Peter King’s Latest On 2020 NFL Draft

While Ohio State cornerback Jeff Okudah is widely viewed as the top defensive back in the 2020 draft class, at least one general manager thinks a portion of NFL decision-makers may have a different view. “I bet 40% of the teams in the league have C.J. Henderson higher on their boards than Okudah,” the anonymous GM told Peter King of NBC Sports. “Better cover guy.” Henderson, a Florida product with 30 total games and a 2019 All-SEC nod under his belt, is pegged as a first-round pick, but it would certainly be a surprise if he came off the board before Okudah, who is thought to be a potential top-five selection.

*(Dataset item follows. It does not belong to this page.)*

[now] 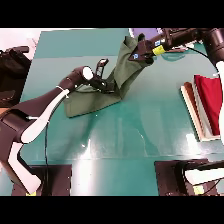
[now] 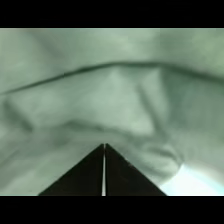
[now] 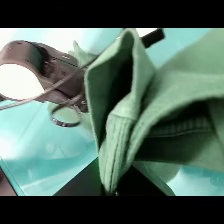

Let’s take a look at a few more draft tidbits from King’s latest column:

  • The Chargers‘ quarterback situation continues to a conundrum. While a source close to Los Angeles GM Tom Telesco tells King Telesco is high on Oregon signal-caller Justin Herbert, Chargers head coach Anthony Lynn has faith in incumbent Tyrod Taylor. In fact, Lynn might be comfortable starting Taylor even beyond the 2020 season.
  • While the Chargers may target a quarterback in the first round, don’t expect the Jaguars to go after a passer with the ninth overall pick, per King. Jacksonville intends to give 2019 sixth-rounder Gardner Minshew a legitimate shot at becoming a full-time NFL starter after trading veteran Nick Foles to the Bears earlier this month.
  • Although the 49ers are already loaded along their defensive line (even after trading DeForest Buckner to the Colts), they could still target even more front four help in the first round. Specifically, San Francisco could be eyeing a defensive tackle such as South Carolina’s Javon Kinlaw. The 49ers own both the 13th and 31st picks on Day 1 of the draft, leaving them ample opportunities to address nee areas.
  • The Cowboys may look to find a replacement for All-Pro center Travis Frederick after he announced his retirement earlier this year, but at least one rival executive tells King that Dallas won’t spend the 17th pick on a pivot. However, that same executive believes the Cowboys are fans of Michigan interior lineman Cesar Ruiz, and could trade down before selecting the ex-Wolverine.
  • One NFL GM tells King the Patriots “love” Herbert, but may not be infatuated enough to trade up from pick No. 23. Indeed, New England would likely need to sacrifice a 2021 first-round pick in order to move into Herbert range.